**WHAT YOU NEED TO DO**
Copy, exactly as written, the lines that begin at the one containing "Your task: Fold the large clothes" and end at the one containing "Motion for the". Skip any pictures in the data below.

**DATA EXCERPT**
···
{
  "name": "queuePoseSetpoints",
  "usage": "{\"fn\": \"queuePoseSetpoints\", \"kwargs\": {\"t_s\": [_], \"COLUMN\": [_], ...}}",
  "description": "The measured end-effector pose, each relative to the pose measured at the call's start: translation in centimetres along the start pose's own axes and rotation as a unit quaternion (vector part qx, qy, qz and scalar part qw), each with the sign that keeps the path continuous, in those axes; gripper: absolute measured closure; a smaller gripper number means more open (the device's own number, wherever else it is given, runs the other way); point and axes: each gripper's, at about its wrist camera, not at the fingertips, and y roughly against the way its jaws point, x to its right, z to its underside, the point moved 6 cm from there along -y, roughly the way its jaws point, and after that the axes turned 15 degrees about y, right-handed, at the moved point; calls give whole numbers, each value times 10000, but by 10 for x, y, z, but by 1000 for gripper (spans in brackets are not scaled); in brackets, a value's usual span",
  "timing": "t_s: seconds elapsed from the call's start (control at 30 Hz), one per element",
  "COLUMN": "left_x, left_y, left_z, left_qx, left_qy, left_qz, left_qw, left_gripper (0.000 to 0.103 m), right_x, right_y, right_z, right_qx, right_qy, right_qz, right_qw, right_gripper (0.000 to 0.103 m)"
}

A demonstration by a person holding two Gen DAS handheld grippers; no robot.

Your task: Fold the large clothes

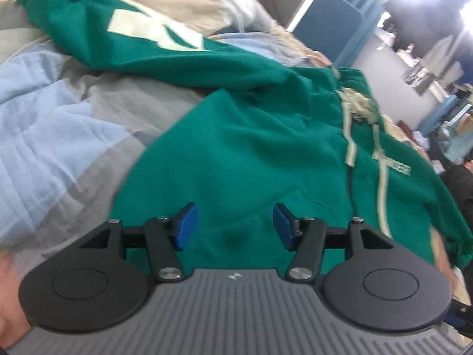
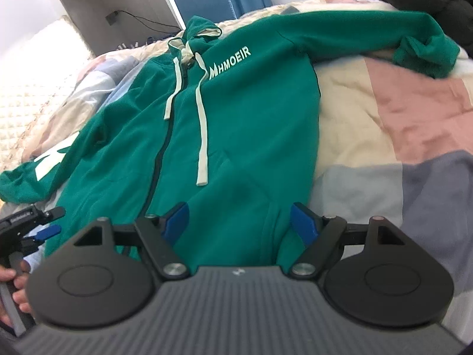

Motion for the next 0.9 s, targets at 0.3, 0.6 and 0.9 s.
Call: {"fn": "queuePoseSetpoints", "kwargs": {"t_s": [0.3, 0.6, 0.9], "left_x": [-6, -25, -41], "left_y": [-12, 4, 7], "left_z": [0, -8, -11], "left_qx": [187, 581, 682], "left_qy": [-277, 79, 149], "left_qz": [-289, -558, -1059], "left_qw": [9990, 9967, 9919], "left_gripper": [40, 40, 38], "right_x": [16, 33, 5], "right_y": [-28, -47, -52], "right_z": [0, 16, 38], "right_qx": [-192, -545, -994], "right_qy": [-147, -1080, -545], "right_qz": [215, -460, -511], "right_qw": [9995, 9916, 9922], "right_gripper": [10, 11, 30]}}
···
**COMPLETED TASK**
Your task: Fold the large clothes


Motion for the next 0.9 s, targets at 0.3, 0.6 and 0.9 s.

The work on this exercise is finished.